Barish-Wreden also cautions that too many probiotics could disrupt that natural environment. They can be thought of the digestive version of “mono-cropping.” With over-the-counter probiotics, “you’re taking the same strain over and over again — the same crop — and feeding it to your gut,” she says. “This might not create the conditions to let your gut do what it needs to do, which is creating its own rainforest,” says Barish-Wreden.
Instead of leveraging probiotics as a way to enhance that second brain, the more straightforward approach is to simply eat gut-friendly food. The best choices? “What’s good for your heart is good for your gut,” says Guardino. He tells his patients to avoid anything that comes from a bag, a can or a box and promotes a mostly-plant-based diet.

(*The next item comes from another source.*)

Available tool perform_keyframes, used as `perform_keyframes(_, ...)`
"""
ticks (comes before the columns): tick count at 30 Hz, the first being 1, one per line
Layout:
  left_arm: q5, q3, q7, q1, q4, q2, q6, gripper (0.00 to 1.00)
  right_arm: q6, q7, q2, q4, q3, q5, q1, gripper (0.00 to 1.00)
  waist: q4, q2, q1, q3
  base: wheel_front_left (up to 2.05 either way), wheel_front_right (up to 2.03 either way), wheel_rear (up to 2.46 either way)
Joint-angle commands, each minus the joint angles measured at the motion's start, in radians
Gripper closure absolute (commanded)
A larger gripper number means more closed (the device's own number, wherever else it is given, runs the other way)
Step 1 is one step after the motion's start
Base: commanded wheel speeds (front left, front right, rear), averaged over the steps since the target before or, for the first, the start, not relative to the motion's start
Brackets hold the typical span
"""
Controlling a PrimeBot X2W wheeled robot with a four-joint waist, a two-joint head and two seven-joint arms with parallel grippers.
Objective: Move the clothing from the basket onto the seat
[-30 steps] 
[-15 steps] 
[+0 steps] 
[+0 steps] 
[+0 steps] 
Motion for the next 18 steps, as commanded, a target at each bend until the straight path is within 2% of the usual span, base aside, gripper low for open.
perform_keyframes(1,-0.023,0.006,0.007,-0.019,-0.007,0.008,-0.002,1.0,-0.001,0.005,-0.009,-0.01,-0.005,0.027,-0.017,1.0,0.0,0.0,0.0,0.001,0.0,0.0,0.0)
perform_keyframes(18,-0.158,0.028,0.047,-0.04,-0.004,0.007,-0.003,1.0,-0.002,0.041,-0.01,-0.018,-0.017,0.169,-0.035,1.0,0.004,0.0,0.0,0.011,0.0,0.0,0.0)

A variety of food is key. Different fruit has different fibers and antioxidant properties. Khan offers bananas as an example: If someone eats a banana every day as their only source of fruit, sooner or later they will feel more bloated. He recommends mixing in things like apples and mangoes. The pace of consumption also matters. “Chew your food really well,” he says. “Enjoy your meal. Think of it as your last meal. Make it thin and liquidy before you swallow.” This also helps you eat less. He learned this not in med school, but from his grandmother; when he was a kid he would shovel food in his mouth and says his grandmother would throw her shoes at him and say Slow down! (“That’s why I’m a digestive specialist,” he adds, laughing.)
If this strategy sounds decidedly low-tech, or even primitive, well maybe that makes a certain sort of sense. The power of the gut is not new. It has taken recent technological breakthroughs to help quantify, classify and categorize the billions of gut bacteria, but at least one doctor has been well ahead of the curve. Over 2,000 years ago, Hippocrates, told us that “All disease begins in the gut.”